There's no question about it: the new law sounds just great. President Donald Trump, who knows a thing or two about marketing, gushed about its name when he signed the “Right to Try” bill into law on May 30. He was surrounded by patients with incurable diseases, including a second grader with Duchenne muscular dystrophy, who got up from his small wheelchair to hug the president. The law aims to give such patients easier access to experimental drugs by bypassing the Food and Drug Administration.

The crowd-pleasing name and concept are why 40 states had already passed similar laws, although they were largely symbolic until the federal government got onboard. The laws vary but generally say that dying patients may seek from drugmakers any medicine that has passed a phase I trial—a minimal test of safety. “We're going to be saving tremendous numbers of lives,” Trump said. “The current FDA approval process can take many, many years. For countless patients, time is not what they have.”

But the new law won't do what the president claims. Instead it gives false hope to the most vulnerable patients. “This is a right to ask, not a right to try,” says Alison Bateman-House, a medical ethicist at New York University and an expert on the compassionate use of experimental drugs. The right to ask was already firmly in place. “If I had a magic wand,” she says, “rather than passing a new law, I would have figured out a way to educate people about the system we already have.”

In fact, for decades pharmaceutical companies have made unapproved drugs available through programs overseen by the FDA. This “expanded access” is aimed at extremely ill patients who, for one reason or another, do not qualify for formal drug studies. A 2016 report shows that the FDA receives more than 1,000 annual requests on behalf of such patients and approves 99.7 percent of them. It acts immediately in emergency cases or else within days, according to FDA commissioner Scott Gottlieb.

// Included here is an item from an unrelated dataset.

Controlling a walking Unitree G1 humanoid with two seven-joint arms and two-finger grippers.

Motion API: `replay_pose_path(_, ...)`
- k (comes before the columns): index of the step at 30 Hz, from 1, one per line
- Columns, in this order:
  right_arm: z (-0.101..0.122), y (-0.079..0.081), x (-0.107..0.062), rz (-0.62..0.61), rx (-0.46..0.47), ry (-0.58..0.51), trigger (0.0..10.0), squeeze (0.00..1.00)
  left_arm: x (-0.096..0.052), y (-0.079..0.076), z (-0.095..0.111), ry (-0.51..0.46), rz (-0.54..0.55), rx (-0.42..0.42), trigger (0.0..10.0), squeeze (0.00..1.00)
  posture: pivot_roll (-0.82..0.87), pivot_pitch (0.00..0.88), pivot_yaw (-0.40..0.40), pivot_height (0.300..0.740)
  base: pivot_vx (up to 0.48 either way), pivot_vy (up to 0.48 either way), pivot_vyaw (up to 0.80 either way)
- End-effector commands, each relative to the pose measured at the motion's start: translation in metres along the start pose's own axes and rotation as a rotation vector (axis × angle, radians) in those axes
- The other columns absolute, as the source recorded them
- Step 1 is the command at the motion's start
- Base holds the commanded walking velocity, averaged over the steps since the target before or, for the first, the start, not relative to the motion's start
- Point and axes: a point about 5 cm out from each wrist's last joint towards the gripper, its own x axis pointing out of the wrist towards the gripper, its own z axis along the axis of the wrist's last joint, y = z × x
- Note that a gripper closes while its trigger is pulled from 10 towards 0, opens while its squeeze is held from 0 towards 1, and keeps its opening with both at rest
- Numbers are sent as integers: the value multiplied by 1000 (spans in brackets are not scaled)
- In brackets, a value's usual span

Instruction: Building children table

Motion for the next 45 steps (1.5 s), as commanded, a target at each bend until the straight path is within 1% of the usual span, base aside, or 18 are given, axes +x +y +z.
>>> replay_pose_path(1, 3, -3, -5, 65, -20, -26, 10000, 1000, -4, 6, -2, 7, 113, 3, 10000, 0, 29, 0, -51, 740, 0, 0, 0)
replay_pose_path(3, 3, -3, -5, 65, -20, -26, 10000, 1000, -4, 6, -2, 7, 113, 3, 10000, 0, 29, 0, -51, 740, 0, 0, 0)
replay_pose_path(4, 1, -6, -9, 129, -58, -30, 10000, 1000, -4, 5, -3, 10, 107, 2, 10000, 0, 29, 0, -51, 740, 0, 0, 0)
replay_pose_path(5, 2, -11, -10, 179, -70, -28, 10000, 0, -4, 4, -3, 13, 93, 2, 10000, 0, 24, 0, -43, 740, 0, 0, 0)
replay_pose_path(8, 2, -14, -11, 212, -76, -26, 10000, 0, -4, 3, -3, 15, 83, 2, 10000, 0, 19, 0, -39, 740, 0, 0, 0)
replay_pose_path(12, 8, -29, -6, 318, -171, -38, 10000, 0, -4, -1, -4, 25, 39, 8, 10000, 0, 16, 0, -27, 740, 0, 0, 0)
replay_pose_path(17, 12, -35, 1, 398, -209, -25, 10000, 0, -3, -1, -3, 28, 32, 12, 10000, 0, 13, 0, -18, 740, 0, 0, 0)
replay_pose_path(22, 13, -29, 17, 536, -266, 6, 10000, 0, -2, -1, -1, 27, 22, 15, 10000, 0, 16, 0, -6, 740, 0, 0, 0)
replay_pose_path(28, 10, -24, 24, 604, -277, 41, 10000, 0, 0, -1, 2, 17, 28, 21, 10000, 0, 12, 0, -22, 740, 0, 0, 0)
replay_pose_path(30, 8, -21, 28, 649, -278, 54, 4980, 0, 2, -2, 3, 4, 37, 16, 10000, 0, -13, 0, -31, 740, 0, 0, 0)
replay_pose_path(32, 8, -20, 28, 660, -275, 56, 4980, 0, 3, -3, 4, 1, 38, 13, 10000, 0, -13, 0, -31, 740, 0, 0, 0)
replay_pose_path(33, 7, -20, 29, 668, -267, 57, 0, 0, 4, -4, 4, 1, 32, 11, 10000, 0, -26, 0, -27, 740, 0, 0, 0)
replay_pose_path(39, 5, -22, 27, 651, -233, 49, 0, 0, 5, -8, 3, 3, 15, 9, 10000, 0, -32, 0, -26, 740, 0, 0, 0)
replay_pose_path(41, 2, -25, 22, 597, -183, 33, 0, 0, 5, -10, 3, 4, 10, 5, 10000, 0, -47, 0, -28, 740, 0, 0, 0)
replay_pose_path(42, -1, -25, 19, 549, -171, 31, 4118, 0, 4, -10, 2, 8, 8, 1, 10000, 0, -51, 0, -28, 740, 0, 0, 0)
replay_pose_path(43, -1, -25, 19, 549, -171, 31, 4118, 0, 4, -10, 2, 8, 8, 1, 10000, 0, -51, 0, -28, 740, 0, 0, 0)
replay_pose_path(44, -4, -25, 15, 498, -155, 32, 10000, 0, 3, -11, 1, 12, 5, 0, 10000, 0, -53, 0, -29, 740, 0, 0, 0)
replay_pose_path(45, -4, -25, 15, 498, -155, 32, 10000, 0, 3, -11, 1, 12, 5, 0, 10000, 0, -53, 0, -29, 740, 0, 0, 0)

Of course, there are barriers to getting medicines that may not be effective or safe. Some patients cannot find a doctor to administer them or an institution that will let them be used on-site. And many of these drugs are simply not made available. Drugmakers cannot be compelled to do so: a 2007 federal court decision found “there is no fundamental right ... of access to experimental drugs for the terminally ill.” The new law changes none of this.

Pharma companies have many reasons to be cautious about providing what is in their labs. A drug in early stages of testing may have risks and benefits that are wildly uncertain. Supplies may be limited and production costly, so a company may wish to save its precious stock for clinical trials. Developers may also be concerned that their drugs will do poorly in fragile, dying patients, word will get out, and the consequences will be dire: patients will be scared away from studies, investors will retreat, stocks will tank. Thus, work on a potentially valuable new medicine might get derailed by acts of compassion.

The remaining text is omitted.